Die Idee, Anregungen und Ideen zum Papier falten unter dem Begriff PapierZen zusammenzutragen, entwickelte sich, als ich selbst nach einer extrem arbeitsreichen und stressigen Zeit, entspannen musste. Ich suchte nach etwas, das mir Spaß machte, nicht unter Druck setzte und dazu noch fernab vom PC war. Handarbeiten kamen für mich nicht in Frage, obwohl ich früher richtig viel gestrickt und genäht habe. Aber da steht für mich immer das Ziel, das fertige Produkt im Vordergrund. So ist es bei Fotobearbeitungen und auch beim Falten von Origami-Tieren. Das klingt nach einem Widerspruch, weil ich 1.000 Kraniche gefaltet habe. Aber das war ein einmaliges Projekt, das ich interessant fand. Es hat mir aber auch gezeigt, dass die entspannende, meditative Wirkung eben dadurch entsteht, dass man die gleiche Figur wiederholt faltet. Das verlangt eine gewisse Aufmerksamkeit, damit das Papier genau gefaltet wird und damit die Faltreihenfolge eingehalten wird.

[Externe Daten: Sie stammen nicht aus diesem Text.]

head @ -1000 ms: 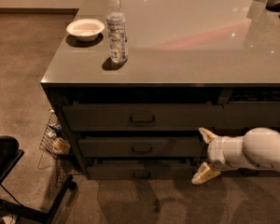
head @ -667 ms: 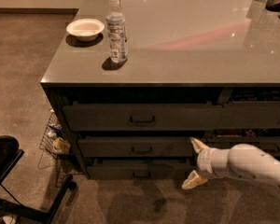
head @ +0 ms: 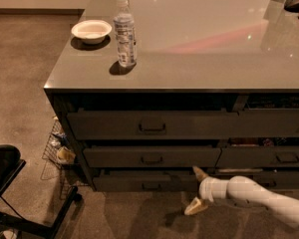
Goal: Open bottom drawer
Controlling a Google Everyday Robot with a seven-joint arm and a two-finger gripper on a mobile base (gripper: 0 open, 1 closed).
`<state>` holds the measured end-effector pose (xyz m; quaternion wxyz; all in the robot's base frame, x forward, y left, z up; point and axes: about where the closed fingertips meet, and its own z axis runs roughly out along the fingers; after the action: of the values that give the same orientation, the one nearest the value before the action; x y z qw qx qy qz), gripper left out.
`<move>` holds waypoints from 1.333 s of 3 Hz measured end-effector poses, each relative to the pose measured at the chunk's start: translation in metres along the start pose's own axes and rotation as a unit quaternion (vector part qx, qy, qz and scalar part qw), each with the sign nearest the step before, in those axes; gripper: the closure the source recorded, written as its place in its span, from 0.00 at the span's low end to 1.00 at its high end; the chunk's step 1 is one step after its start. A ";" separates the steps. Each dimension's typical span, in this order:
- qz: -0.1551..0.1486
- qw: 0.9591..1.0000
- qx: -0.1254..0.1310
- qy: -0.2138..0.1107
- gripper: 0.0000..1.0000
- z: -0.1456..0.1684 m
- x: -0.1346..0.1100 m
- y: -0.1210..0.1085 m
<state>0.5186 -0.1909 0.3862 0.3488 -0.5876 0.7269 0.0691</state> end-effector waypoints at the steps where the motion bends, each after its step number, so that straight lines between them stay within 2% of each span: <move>1: 0.013 1.000 -0.010 -0.011 0.00 0.043 0.030 0.017; 2: 0.019 1.000 -0.014 -0.013 0.00 0.049 0.033 0.023; 3: 0.020 0.999 -0.030 -0.002 0.00 0.072 0.034 0.025; 4: 0.025 0.997 -0.061 0.026 0.00 0.115 0.051 0.023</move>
Offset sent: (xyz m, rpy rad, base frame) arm 0.0009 0.0024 -0.0474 0.0276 0.0205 -0.0002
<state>0.5429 -0.1661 0.2636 0.2916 -0.5907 0.7447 0.1067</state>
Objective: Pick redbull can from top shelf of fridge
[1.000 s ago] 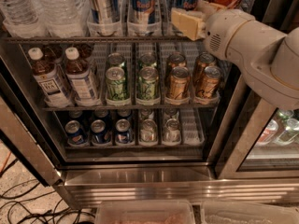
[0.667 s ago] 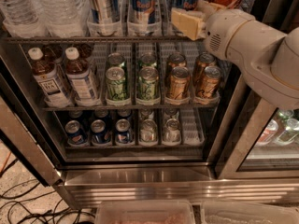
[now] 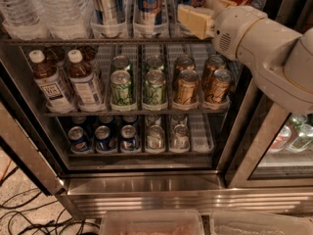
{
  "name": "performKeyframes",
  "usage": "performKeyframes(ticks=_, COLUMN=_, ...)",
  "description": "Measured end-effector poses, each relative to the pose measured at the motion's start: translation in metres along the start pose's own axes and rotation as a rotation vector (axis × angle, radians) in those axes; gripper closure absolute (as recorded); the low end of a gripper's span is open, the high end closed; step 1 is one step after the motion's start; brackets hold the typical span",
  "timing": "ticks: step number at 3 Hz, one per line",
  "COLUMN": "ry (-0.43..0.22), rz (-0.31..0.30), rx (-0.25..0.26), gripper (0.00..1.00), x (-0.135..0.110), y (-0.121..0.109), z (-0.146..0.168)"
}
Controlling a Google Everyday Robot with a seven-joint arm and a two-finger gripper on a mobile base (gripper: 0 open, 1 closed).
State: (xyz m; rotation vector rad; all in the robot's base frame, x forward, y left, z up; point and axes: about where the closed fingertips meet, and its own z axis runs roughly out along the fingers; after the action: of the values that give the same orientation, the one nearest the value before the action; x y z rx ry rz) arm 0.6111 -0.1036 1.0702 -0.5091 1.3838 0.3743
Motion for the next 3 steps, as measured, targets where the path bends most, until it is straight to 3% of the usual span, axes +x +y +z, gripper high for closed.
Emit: performKeyframes(ticks=3, ry=-0.129, rz=-0.036, rx=-0.057, gripper=1.00, x=-0.032, y=0.024, z=-0.016)
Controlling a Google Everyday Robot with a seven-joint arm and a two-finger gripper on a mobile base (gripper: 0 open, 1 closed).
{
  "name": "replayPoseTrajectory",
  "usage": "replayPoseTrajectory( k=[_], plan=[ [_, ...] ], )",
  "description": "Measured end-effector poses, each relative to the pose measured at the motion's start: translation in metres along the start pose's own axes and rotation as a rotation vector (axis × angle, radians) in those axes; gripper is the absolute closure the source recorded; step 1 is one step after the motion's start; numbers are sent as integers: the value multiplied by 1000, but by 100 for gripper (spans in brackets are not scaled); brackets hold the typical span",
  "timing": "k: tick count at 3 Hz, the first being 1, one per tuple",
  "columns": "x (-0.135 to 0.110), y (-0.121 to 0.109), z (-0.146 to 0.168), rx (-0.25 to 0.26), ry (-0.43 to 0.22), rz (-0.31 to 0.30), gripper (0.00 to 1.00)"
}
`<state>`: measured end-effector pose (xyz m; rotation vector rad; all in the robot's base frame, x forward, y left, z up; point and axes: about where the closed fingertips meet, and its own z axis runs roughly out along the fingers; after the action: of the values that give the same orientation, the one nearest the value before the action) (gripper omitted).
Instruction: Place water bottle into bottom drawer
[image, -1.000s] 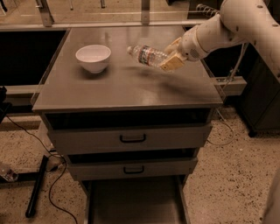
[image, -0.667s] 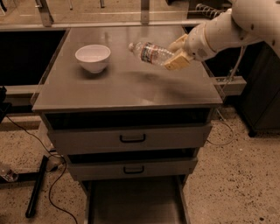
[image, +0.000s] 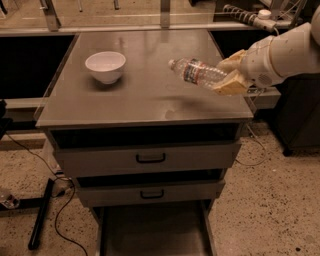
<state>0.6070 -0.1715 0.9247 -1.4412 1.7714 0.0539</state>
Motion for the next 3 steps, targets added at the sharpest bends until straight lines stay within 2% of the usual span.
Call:
replayPoseTrajectory(
  k=[1, 2, 3],
  plan=[
    [24, 32, -29, 10, 41, -3, 100],
    [41, 66, -44, -12, 54, -9, 100],
    [58, 105, -47, -85, 24, -17, 100]
  ],
)
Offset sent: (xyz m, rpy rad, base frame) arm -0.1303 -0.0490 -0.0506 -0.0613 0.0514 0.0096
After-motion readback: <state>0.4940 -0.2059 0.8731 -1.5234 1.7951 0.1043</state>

Seit ich das Falten wieder entdeckt habe, ertappe ich mich gelegentlich dabei, dass ich unaufmerksam bin, dann kommt es vor, dass ich zwar eine Figur falte, aber nicht die, die ich falten wollte. PapierZen macht sich diese Aspekte, die Aufmerksamkeit bewusst auf Papier, Finger und Faltung lenken und Wiederholung zu nutze. Damit diese wirklich auswendig, ohne Unterbrechung durch Nachschauen in der Anleitung und im Internet zu falten sind, sind die Figuren, die für mich unter PapierZen fallen, einfach zu falten. Der Aha-Effekt entsteht bei vielen Figuren oft erst, wenn mehrere Teile miteinander verbunden werden.

Und da bin ich bei dem, was PapierZen für mich von klassischen Origami unterscheidet. Ich falte, um zu falten und mich für kurze Zeit aus dem Alltag zu rücken. Aber irgendetwas muss mit dem Ergebnis passieren. Irgendwann hat jeder im Bekanntenkreis einen Elefant, wenn man gerne Elefanten faltet, oder einen Kranich. Ganz ehrlich, seit ich die 1.000 Kraniche gefaltet habe, weiß ich, wie viel 1.000 sind. Ich habe so viele verschenkt und bei Lesungen verteilt und immer noch besitze ich eine riesige Kiste voll. Hingegen habe ich bestimmt auch schon 1.000 Schönheitsformen, meine Lieblingsform des PapierZen, gefaltet, manche davon warten noch in einer Schachtel, damit ich sie zu Weihnachtskarten oder für ein Bild verwende. Aber die meisten habe ich zum Gestalten von Lampenschirmen oder „Mäntel“ für Blumenvasen, Bildern, Leporellos, Deko für Notizzettelhalter … verwendet. Dabei sind diese Schönheitsformen eigentlich auch als stand alone-Faltung gedacht.

Seither schaue ich beim Blättern durch Papierbastel- und Origami-Bücher nicht darauf, welche Tiere man falten kann, sondern welche einfachen Faltfiguren es gibt, die man zusammenstecken muss oder kann und die sich leicht weiternutzen lassen. Obwohl beim PapierZen der Weg das Ziel ist, sollen schließlich die Ergebnisse nicht nerven, sondern weiterhin Freude machen. Nebenbei bemerkt, ist es das, was mich davon abhält, die Erwachsenen-Malbücher zu nutzen – was soll ich am Ende mit den ganzen Bildern machen? Zum Wegwerfen sind sie zu schade. 🙂 Ich würde sie verfalten bzw. habe sie verfaltet, als ich in der Entwicklungsphase Mandalas ausgemalt habe.